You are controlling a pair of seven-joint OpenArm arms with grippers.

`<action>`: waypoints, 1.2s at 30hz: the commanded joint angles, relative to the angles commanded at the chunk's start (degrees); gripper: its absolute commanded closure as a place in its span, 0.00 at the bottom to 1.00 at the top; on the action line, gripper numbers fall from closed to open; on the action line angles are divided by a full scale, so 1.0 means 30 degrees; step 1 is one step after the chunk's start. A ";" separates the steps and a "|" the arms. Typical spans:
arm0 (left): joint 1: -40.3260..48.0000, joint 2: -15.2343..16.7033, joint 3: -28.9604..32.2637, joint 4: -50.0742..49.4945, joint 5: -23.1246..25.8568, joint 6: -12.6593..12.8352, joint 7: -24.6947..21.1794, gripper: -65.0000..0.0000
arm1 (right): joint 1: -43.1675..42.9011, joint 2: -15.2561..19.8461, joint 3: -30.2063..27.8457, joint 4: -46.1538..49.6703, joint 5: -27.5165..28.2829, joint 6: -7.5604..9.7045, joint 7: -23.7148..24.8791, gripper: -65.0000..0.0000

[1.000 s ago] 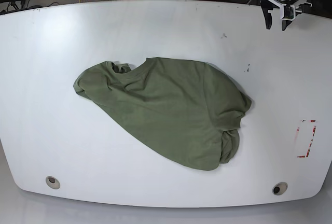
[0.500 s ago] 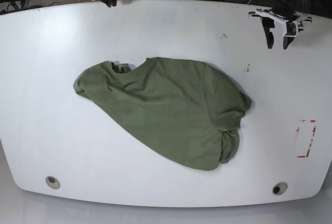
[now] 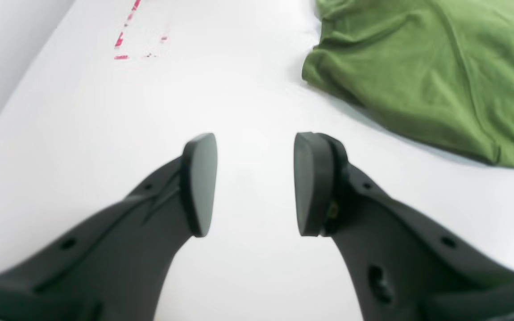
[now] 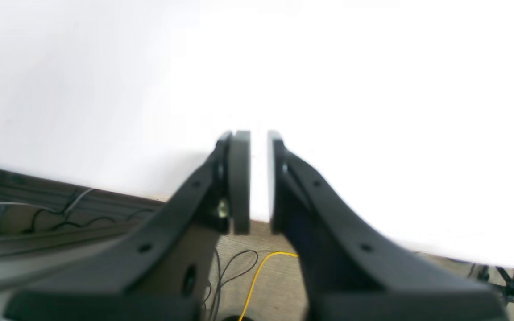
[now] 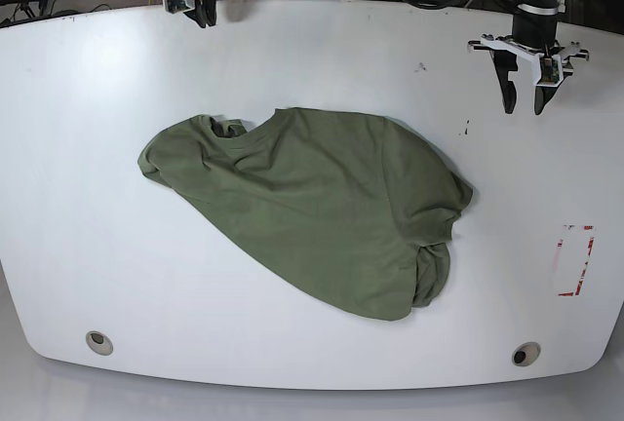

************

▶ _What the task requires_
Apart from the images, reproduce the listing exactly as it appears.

▶ _Answer_
You are controlling a pair of seven-joint OpenArm arms with grippers.

`<action>`: waypoints, 1.2s at 30hz: the commanded joint angles, relative to the angles commanded at the chunk's start (degrees); gripper: its absolute commanded closure as a place in its span, 0.00 at the bottom to 1.00 at the top; on the action line, gripper numbers fall from closed to open; on the action line angles are divided by a full scale, so 1.0 means 30 degrees; step 1 is one step after the chunk's start. A ";" separates the steps and a "|" the arms. Typical spans:
arm0 (left): joint 1: -40.3260..48.0000, joint 2: -15.2343..16.7033, joint 3: -28.9604..32.2637, joint 4: -50.0742..49.4945, joint 5: -23.1246..25.8568, joint 6: -12.6593..12.8352, joint 7: -24.6947..21.1794, gripper: -65.0000..0.0000
arm1 (right): joint 1: -43.1675..42.9011, joint 2: -15.2561..19.8461, joint 3: -30.2063..27.8457, joint 4: -46.1538..49.6703, joint 5: -27.5165..28.2829, joint 6: -7.5604..9.7045, joint 7: -23.7148..24.8791, gripper: -65.0000..0.0000

[1.000 s ago] 
[0.500 s ago] 
[now] 
[now] 
[now] 

With this output, the exercise is done.